Yes. Coverage is good in all but the most remote national parks. Your regular charger will work, but you’ll need to bring an adapter. Consult your service provider for details of cost.

Will I need any special clothing?

Dress for the heat and strong, bright sunlight. Bring an umbrella or light raincoat in case of rain.

What is the food like?

If you’re a lover of spicy curries you’ll be spoiled for choice in Sri Lanka. The local cuisine offers a punchy array of flavours, dominated by sweet caramelized ‘seeni sambal’ (onion relishes), bitter melon and lime, freshly scraped coconut, and chillies tempered by rice. Samosas and dhal (lentil curry) resemble the ones you find back home or in India, but have a definite Sri Lankan twist, reflecting the foreign influences to which the island has long been exposed. For less adventurous palettes, all of the hotels we use offer milder, Western cuisine as well as local dishes.


I’m a vegetarian. Will I find anything to eat on restaurant menus?

Absolutely. The staples of Sri Lankan cooking are rice, coconut, and local fruits and vegetables: carrots, potatoes, aubergine and pumpkin are ubiquitous, along with less familiar veggies such as drumstick plant, jackfruit and bitter gourd. All can end up in curries and stews, with onions, peppers, and often tomatoes, or fried and mixed with shallot, green chili, and lime juice. Look out for ‘mallum’, made from shredded greens and fresh coconut – delicious and healthy!


Are Sri Lankan people happy to be photographed?

Like anywhere else, you should always ask permission before photographing people, and as a rule, it will be granted with a smile and regarded as a compliment. Younger people react very positively and may well approach you requesting selfies.
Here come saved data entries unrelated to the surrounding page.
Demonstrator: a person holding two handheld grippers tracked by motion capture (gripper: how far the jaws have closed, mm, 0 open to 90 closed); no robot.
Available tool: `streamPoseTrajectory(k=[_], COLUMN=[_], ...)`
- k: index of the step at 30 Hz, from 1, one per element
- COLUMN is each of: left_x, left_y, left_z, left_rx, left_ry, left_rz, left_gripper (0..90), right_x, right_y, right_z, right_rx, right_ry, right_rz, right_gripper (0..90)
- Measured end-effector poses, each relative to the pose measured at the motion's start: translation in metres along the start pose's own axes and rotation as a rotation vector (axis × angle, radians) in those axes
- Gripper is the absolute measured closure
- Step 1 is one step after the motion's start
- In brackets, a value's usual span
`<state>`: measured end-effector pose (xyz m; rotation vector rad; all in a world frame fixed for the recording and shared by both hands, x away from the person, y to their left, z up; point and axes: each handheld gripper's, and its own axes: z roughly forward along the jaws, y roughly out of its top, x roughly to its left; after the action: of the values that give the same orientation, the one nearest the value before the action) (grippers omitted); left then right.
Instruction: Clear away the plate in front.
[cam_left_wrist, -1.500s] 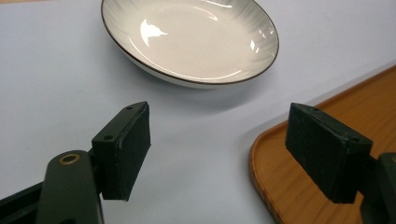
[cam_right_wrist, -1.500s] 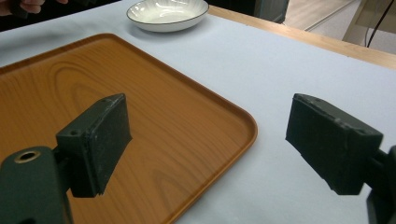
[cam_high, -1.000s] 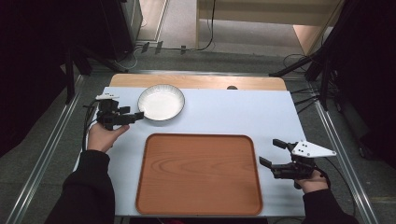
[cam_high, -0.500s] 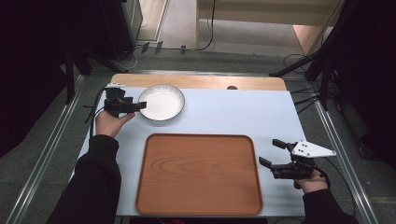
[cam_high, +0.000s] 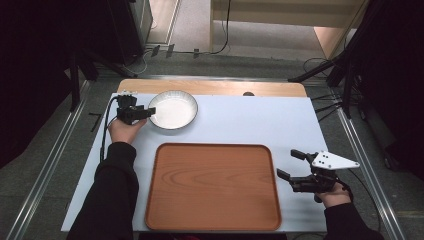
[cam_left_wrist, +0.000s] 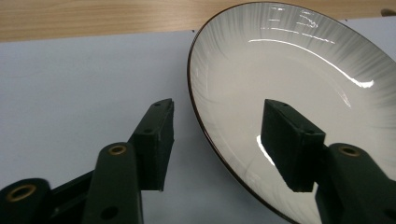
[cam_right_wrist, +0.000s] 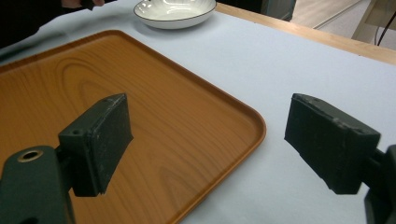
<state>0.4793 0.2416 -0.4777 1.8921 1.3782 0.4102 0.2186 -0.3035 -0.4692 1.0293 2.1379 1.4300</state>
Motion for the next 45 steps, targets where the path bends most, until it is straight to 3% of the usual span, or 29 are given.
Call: streamPoseTrajectory(k=[1, 4, 6, 12, 15, 16, 23, 27, 30, 31, 33, 34, 35, 38, 40, 42, 43, 45], left_x=[-0.001, 0.0, 0.002, 0.001, 0.0, 0.002, 0.005, 0.008, 0.012, 0.012, 0.011, 0.009, 0.008, 0.009, 0.01, 0.011, 0.015, 0.015], left_y=[0.0, -0.001, -0.001, -0.003, -0.004, -0.005, -0.005, -0.002, 0.001, 0.001, 0.001, 0.002, 0.003, 0.003, 0.003, 0.003, 0.003, 0.005], left_z=[0.004, 0.007, 0.01, 0.019, 0.022, 0.025, 0.034, 0.036, 0.037, 0.037, 0.036, 0.036, 0.036, 0.035, 0.032, 0.031, 0.029, 0.026], left_rx=[0.001, -0.014, -0.028, -0.066, -0.066, -0.062, -0.075, -0.064, -0.056, -0.056, -0.059, -0.056, -0.055, -0.054, -0.059, -0.057, -0.06, -0.06], left_ry=[0.036, 0.065, 0.063, 0.017, 0.029, 0.026, -0.011, -0.03, -0.052, -0.052, -0.046, -0.023, -0.015, -0.022, -0.043, -0.051, -0.088, -0.096], left_rz=[-0.016, -0.026, -0.048, -0.092, -0.087, -0.114, -0.163, -0.162, -0.216, -0.216, -0.229, -0.231, -0.26, -0.284, -0.315, -0.318, -0.364, -0.376], left_gripper=[50.9, 54.8, 57.6, 67.9, 70.7, 72.0, 71.9, 72.7, 75.6, 77.2, 78.4, 78.7, 79.3, 81.1, 82.5, 83.8, 84.8, 85.7], right_x=[0.0, 0.0, 0.001, 0.002, 0.002, 0.002, 0.002, 0.002, 0.001, 0.001, 0.001, 0.001, 0.001, 0.001, 0.002, 0.002, 0.002, 0.002], right_y=[0.0, 0.0, 0.0, -0.001, -0.002, -0.002, -0.002, -0.003, -0.003, -0.003, -0.002, -0.002, -0.002, -0.002, -0.002, -0.003, -0.003, -0.003], right_z=[0.0, 0.0, 0.0, 0.0, 0.0, -0.001, -0.001, -0.001, 0.001, 0.001, 0.001, 0.001, 0.001, 0.0, -0.001, -0.001, 0.0, 0.0], right_rx=[0.002, 0.004, 0.005, 0.014, 0.016, 0.014, 0.019, 0.03, 0.031, 0.031, 0.035, 0.037, 0.036, 0.031, 0.031, 0.033, 0.035, 0.038], right_ry=[0.003, 0.0, -0.001, 0.001, 0.001, -0.001, -0.002, -0.005, -0.005, -0.005, -0.001, 0.0, 0.0, -0.007, -0.006, -0.003, -0.003, -0.003], right_rz=[-0.006, -0.005, -0.006, -0.011, -0.014, -0.013, -0.011, -0.019, -0.019, -0.019, -0.022, -0.022, -0.022, -0.024, -0.021, -0.024, -0.026, -0.022], right_gripper=[15.5, 15.5, 15.5, 15.5, 15.5, 15.5, 15.6, 15.6, 15.6, 15.6, 15.6, 15.6, 15.6, 15.6, 15.6, 15.6, 15.6, 15.6])
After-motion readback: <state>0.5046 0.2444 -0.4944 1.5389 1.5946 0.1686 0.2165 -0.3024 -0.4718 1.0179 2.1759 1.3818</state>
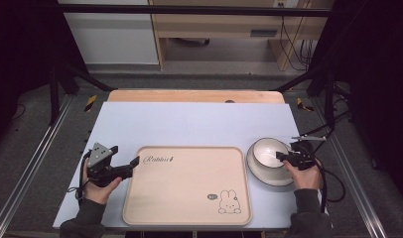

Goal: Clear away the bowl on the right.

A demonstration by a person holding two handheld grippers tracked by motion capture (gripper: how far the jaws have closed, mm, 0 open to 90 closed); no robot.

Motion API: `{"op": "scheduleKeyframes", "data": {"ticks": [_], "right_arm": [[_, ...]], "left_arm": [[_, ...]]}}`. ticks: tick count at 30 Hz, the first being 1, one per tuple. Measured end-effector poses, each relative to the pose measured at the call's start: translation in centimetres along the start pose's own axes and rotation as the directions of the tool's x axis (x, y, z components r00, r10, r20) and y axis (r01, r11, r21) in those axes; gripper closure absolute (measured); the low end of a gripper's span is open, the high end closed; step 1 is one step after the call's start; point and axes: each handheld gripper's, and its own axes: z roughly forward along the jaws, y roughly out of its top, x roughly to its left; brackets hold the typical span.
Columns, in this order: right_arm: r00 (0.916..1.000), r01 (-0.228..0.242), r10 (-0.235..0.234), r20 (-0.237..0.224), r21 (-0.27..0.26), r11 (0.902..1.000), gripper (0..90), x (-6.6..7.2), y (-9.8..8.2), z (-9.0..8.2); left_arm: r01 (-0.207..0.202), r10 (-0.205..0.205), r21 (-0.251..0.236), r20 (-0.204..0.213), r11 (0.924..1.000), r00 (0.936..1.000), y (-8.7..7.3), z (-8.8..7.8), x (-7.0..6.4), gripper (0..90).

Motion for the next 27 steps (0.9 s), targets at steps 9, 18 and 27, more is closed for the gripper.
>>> {"op": "scheduleKeyframes", "data": {"ticks": [9,18,27], "right_arm": [[1.0000,-0.003,0.003,0.000,0.019,0.9998,70.9,-0.05,0.01,0.34],[0.9989,-0.046,0.046,0.006,0.025,0.9986,75.2,-0.02,0.18,0.43],[0.9964,-0.084,0.084,0.008,0.032,0.9959,78.5,-0.09,0.34,0.41]], "left_arm": [[-0.001,0.001,0.002,-0.001,1.0000,1.0000,-0.02,0.05,0.00,13.4],[-0.003,0.003,0.004,-0.002,1.0000,1.0000,-0.02,0.08,-0.03,13.6],[-0.005,0.005,0.005,-0.003,1.0000,1.0000,-0.02,0.10,-0.08,13.8]]}}
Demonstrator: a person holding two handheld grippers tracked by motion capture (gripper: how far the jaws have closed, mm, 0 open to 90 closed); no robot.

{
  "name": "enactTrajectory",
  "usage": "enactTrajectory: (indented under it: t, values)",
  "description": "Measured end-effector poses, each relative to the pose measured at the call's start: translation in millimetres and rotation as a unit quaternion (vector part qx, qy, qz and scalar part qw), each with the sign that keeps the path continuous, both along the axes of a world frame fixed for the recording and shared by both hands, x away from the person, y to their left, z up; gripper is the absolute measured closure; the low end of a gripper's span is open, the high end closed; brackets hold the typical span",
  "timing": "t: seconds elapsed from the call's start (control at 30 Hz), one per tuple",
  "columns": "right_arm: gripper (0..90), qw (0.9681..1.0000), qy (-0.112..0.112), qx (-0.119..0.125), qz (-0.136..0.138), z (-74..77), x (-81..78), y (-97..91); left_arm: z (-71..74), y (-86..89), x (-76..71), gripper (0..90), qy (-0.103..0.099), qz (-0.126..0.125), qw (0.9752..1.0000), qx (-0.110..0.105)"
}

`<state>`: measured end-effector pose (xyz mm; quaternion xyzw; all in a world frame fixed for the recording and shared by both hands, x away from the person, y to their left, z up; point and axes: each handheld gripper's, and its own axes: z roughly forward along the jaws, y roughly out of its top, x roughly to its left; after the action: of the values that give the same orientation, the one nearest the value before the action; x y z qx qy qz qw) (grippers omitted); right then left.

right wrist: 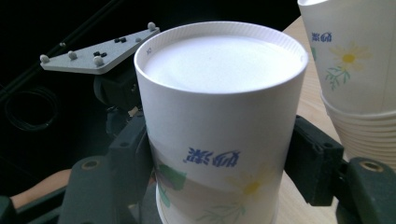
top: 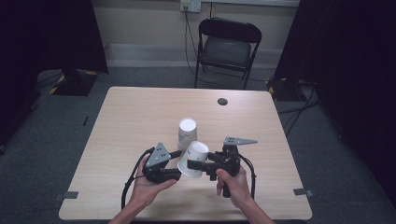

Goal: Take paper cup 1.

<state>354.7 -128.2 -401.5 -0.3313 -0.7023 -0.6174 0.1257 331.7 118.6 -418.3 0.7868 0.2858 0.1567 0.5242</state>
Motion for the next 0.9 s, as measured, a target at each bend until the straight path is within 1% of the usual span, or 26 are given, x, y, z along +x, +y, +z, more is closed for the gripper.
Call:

More senior locals, however, sometimes feel self-conscious and may refuse.


What is the currency and how do you change money?

Sri Lanka’s currency is the rupee. You can change cash and travellers cheques at most hotels, and ATMs are plentiful.

Will I be able to use my debit or credit card?

Yes, though you should check terms, conditions and charges with your bank before leaving as these vary greatly.

Is Sri Lanka a safe country to travel in?

Yes, extremely safe. It is rare for any foreigners to be the victim of crime.